Back to Celebrate Brooklyn! to see one of our national treasures. This was rtb’s and my second time this year seeing Rhiannon Giddens and rtb brought her sister along to introduce her to the wonder that is Giddens.
First up was Joe Henry is a singer/songwriter but is probably most famous for being a producer (Carolina Chocolate Drops, Elvis Costello, Aaron Neville, Bonnie Raitt, among many many others). He has also co-written songs with his sister-in-law Madonna and Rosanne Cash. Joining Henry on stage were David Mansfield (mandolin, violin), who we’ve seen with Loudon Wainwright III and Yo Lo Tengo, Marc Ribot (electric and acoustic guitars), Jay Bellerose (drums), Levon Henry (saxophone, clarinet), and Ross Gallagher (upright bass). Henry didn’t engage much with the audience but he did say some funny things – before “Don’t Tell Me” he said Madonna performed it as a hit and he performed it as a tango and he sang one song at the piano, not because he plays it well but, because he looks good sitting at it.

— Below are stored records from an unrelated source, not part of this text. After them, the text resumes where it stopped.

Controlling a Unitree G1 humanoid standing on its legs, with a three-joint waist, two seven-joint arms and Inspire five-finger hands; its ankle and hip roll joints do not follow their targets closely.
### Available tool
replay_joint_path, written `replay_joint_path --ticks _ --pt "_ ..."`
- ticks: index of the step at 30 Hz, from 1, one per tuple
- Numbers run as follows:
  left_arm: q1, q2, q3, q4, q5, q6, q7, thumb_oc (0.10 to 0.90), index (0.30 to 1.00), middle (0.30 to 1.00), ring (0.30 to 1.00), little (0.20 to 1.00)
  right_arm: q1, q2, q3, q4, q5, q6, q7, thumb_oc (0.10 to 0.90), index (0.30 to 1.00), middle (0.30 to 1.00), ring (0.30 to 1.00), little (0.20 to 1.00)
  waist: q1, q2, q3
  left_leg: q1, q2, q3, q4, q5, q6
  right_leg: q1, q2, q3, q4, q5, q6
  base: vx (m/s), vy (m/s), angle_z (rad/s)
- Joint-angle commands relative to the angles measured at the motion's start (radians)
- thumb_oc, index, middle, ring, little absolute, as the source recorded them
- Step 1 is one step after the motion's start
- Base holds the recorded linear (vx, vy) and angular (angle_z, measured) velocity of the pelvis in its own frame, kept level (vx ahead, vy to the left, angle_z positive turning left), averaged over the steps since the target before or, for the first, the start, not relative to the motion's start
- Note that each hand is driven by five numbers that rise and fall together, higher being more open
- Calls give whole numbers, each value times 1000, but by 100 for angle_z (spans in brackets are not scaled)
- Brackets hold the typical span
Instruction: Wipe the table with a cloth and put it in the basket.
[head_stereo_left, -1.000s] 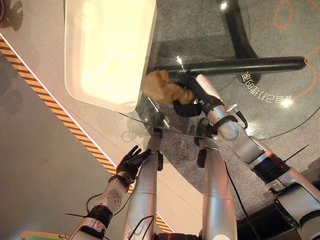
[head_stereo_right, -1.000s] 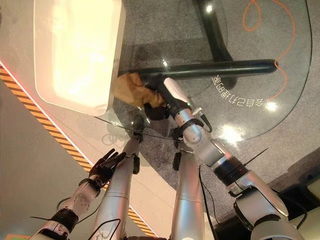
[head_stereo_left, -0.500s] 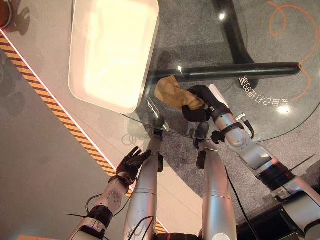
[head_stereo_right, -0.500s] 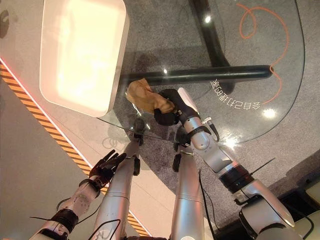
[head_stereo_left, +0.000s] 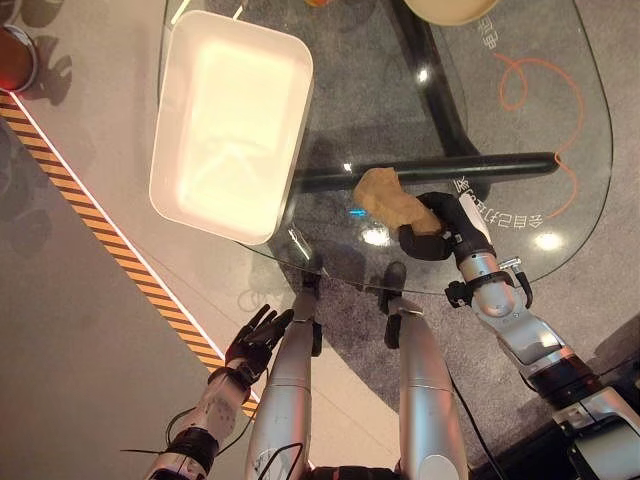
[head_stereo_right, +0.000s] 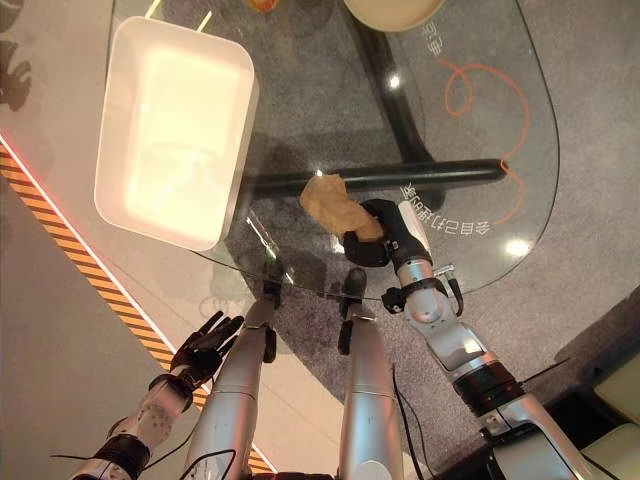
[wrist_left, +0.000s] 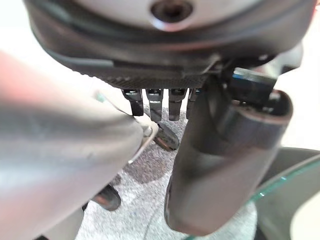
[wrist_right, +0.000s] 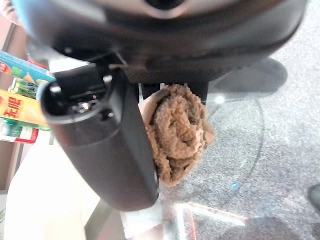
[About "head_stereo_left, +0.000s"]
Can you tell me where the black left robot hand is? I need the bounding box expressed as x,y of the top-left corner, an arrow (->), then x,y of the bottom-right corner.
224,303 -> 296,387

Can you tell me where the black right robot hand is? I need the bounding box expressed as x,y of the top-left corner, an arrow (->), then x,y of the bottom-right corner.
397,191 -> 497,263

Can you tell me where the brown cloth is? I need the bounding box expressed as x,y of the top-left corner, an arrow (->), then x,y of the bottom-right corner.
353,167 -> 442,237

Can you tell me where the white rectangular plastic basket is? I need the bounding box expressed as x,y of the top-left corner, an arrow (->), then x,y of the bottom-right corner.
148,9 -> 316,247

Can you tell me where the silver left robot leg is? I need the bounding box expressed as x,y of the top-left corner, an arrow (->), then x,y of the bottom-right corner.
243,253 -> 324,480

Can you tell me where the silver robot leg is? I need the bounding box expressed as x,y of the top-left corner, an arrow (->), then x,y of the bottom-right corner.
243,253 -> 324,480
376,259 -> 470,480

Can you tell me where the black table base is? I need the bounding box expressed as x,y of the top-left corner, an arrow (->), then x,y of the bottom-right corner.
288,0 -> 562,197

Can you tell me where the grey printed floor rug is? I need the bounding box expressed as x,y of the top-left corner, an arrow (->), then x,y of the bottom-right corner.
164,0 -> 640,466

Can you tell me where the black robot torso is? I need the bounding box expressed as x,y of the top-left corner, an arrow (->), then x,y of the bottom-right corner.
308,464 -> 401,480

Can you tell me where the silver right robot leg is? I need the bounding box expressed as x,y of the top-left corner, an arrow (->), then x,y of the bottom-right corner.
376,259 -> 470,480

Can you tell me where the orange black hazard tape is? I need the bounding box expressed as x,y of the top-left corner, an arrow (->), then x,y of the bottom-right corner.
0,89 -> 261,421

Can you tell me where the beige round bowl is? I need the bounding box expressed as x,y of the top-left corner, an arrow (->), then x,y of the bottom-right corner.
402,0 -> 501,28

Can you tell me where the dark brown round container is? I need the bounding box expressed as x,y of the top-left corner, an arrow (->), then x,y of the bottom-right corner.
0,23 -> 40,94

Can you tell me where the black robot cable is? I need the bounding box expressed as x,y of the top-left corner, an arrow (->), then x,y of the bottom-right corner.
448,373 -> 503,472

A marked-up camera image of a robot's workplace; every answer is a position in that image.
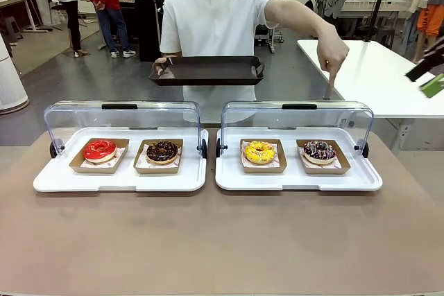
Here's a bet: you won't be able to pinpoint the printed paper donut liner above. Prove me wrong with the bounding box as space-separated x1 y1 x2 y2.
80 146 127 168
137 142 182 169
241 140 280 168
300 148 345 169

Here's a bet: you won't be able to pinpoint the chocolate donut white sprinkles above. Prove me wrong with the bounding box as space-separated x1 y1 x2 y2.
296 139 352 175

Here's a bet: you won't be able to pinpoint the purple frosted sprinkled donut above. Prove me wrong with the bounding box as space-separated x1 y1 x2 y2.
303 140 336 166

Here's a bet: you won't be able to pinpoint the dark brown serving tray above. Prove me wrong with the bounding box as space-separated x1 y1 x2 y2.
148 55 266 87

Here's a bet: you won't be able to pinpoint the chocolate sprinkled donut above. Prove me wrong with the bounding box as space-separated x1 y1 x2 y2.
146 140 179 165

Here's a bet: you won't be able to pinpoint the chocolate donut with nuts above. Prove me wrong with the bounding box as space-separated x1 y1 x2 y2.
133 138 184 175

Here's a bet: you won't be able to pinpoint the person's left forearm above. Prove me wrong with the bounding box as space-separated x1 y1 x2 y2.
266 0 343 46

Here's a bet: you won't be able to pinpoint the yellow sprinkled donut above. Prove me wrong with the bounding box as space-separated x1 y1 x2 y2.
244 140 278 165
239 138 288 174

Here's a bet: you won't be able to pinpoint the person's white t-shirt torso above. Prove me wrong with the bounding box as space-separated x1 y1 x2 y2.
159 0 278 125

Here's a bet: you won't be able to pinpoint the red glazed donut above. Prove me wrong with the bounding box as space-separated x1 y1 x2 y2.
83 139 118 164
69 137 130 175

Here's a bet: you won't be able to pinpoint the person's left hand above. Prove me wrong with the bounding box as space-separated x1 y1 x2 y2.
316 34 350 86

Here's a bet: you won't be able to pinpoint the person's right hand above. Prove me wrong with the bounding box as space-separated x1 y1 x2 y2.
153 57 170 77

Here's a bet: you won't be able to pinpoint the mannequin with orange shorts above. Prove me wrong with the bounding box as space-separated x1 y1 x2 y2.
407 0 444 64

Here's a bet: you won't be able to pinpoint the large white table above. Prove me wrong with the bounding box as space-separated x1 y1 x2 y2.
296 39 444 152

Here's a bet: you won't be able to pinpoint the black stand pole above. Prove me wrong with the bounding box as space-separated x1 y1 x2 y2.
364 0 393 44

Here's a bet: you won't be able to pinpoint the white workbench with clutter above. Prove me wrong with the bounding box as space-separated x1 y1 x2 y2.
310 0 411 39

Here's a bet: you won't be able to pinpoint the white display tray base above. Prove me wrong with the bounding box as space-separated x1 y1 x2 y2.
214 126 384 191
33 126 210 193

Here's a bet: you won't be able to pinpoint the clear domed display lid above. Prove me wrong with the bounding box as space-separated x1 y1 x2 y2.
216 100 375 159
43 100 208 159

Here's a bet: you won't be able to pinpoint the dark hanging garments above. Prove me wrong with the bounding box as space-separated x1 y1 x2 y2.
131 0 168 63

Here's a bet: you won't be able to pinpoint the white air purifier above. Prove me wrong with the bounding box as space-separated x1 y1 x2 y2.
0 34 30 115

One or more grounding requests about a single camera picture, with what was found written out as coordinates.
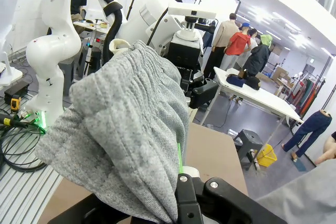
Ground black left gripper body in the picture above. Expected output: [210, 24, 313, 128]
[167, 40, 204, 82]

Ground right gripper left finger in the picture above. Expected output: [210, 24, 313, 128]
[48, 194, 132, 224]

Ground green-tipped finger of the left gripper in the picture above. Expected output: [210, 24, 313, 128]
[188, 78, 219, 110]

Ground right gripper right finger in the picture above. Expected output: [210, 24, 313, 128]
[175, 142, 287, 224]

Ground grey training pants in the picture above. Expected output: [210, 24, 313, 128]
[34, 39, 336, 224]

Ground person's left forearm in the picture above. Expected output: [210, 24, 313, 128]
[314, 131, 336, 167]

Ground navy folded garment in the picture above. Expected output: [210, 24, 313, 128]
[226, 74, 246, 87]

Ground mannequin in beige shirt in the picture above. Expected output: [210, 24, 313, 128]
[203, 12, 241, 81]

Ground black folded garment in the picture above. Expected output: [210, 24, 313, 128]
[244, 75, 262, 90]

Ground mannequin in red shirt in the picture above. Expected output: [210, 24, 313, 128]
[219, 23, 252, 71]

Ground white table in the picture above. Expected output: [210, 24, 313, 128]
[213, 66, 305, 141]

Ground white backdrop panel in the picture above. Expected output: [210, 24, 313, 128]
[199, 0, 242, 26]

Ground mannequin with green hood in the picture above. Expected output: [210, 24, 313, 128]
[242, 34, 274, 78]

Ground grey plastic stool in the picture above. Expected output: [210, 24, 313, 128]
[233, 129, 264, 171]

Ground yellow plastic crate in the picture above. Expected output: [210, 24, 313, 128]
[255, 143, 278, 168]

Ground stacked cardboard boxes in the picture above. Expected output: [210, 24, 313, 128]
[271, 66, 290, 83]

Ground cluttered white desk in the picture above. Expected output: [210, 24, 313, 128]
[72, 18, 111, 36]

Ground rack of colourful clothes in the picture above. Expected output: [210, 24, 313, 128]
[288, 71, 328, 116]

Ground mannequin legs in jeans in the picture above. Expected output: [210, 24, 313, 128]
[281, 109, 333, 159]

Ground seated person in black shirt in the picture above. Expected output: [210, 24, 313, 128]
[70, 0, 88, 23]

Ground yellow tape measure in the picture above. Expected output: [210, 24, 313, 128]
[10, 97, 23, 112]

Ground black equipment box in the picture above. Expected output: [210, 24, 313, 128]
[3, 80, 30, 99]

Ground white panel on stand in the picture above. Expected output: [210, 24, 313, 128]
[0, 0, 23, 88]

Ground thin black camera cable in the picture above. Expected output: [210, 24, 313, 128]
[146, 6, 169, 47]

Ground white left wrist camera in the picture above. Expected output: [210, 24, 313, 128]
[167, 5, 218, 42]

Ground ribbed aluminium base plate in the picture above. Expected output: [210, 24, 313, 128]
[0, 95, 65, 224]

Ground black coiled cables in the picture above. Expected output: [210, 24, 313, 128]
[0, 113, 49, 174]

Henry surrounds himself with excellent musicians and he’s a critics’ darling and I wish I had liked him more. His music is a mix of country, alt-country, and folk and I certainly enjoyed myself listening to him but I wouldn’t run out to buy any of his records.
Rhiannon Giddens of Carolina Chocolate Drops performed with the band (Hubby Jenkins – guitar, mandolin, banjo, bass drum; Rowan Corbett – guitar, bones, cajon, banjo; and Malcolm Parson – cello, melodica) plus an upright bass player (Jason Sypher), and drummer (Jamie Dick). In addition to her glorious voice, Giddens plays banjo and fiddle and dances. Missing were the two back-up singers she had at Town Hall in April. The set was similar to her Town Hall set with a few surprises.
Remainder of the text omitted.